Your response should be a copy of each line in the listing below that includes the word "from".
------ Available data ------
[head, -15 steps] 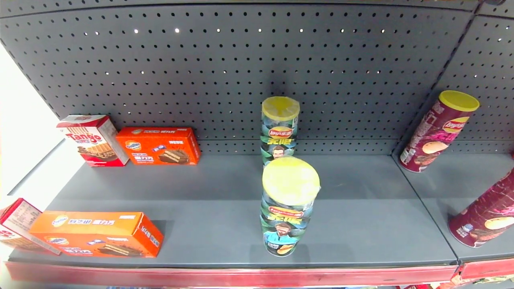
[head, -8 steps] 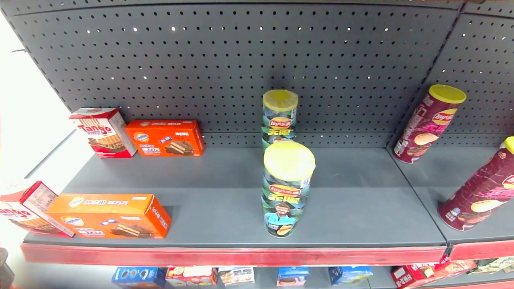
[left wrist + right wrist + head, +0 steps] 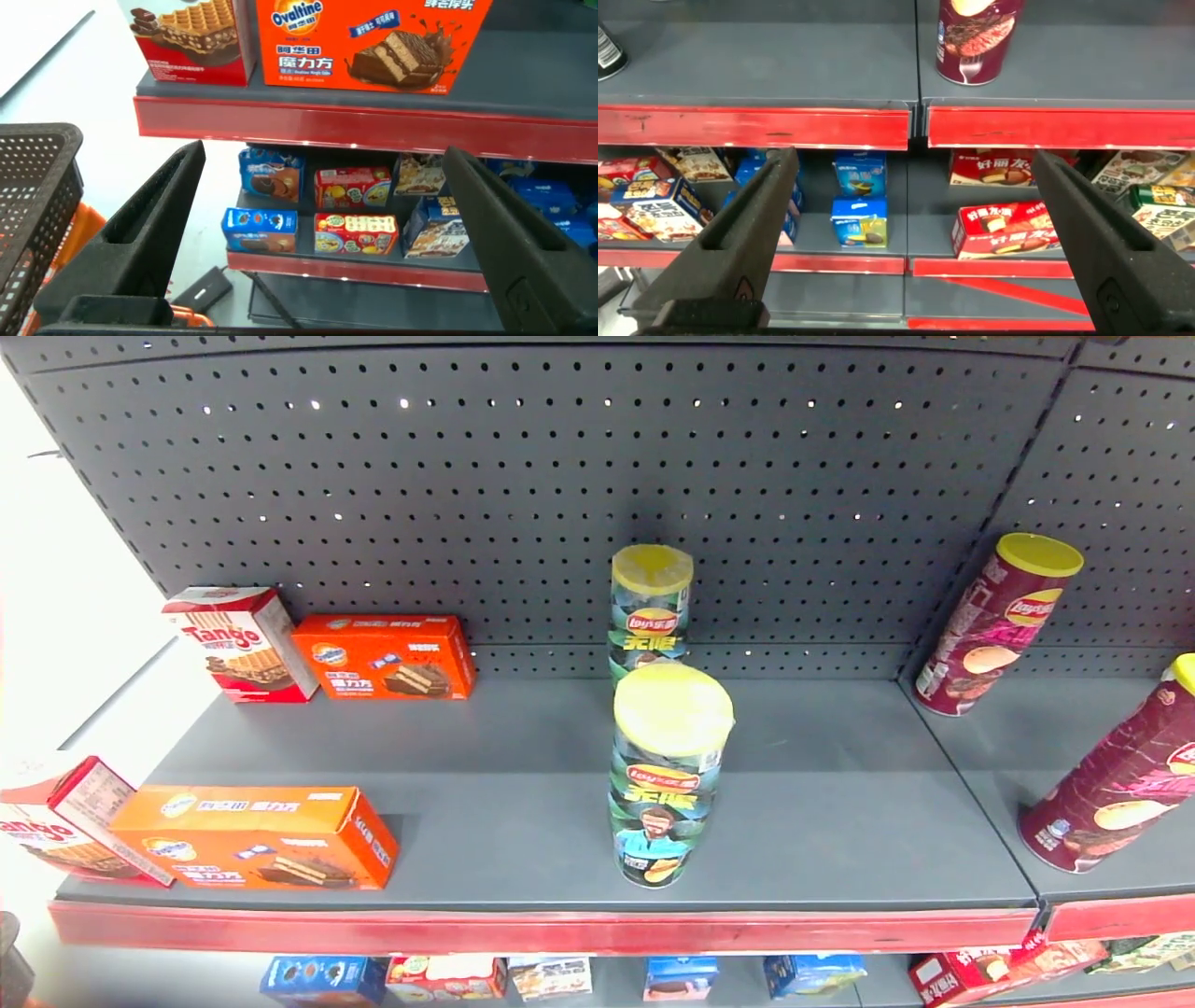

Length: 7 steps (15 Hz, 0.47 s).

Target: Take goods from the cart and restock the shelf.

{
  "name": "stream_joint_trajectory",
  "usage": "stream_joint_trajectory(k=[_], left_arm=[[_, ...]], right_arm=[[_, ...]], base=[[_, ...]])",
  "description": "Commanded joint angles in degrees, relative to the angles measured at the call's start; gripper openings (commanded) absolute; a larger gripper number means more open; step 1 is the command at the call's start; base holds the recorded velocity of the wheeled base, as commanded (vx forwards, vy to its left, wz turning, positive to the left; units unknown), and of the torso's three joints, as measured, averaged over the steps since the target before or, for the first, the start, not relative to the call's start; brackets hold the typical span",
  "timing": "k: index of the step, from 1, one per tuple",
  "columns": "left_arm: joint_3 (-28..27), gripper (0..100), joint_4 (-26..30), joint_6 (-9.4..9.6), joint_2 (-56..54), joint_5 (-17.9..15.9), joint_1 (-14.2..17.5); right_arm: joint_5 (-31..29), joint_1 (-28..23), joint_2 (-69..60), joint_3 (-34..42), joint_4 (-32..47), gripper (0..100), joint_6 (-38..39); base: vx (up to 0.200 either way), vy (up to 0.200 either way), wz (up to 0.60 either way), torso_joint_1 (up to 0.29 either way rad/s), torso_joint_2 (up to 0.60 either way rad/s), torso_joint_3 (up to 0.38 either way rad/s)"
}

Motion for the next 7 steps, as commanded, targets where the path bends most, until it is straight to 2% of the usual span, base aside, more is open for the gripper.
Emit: stream_joint_trajectory(k=[1, 7], left_arm=[[0.0, 100, 0.0, -0.15, 0.0, 0.1, 0.0], [0.0, 100, 0.0, -0.07, 0.0, 0.1, 0.0]], right_arm=[[0.0, 0.0, 0.1, 0.0, 0.0, 100, 0.0], [-0.1, 0.0, 0.1, 0.0, 0.0, 100, 0.0]], base=[[0.0, 0.0, 0.0, 0.0, 0.0, 0.0], [0.0, 0.0, 0.0, 0.0, 0.0, 0.0]])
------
_Expected answer_
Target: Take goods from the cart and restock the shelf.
  "timing": "k: index of the step, from 1, one per tuple",

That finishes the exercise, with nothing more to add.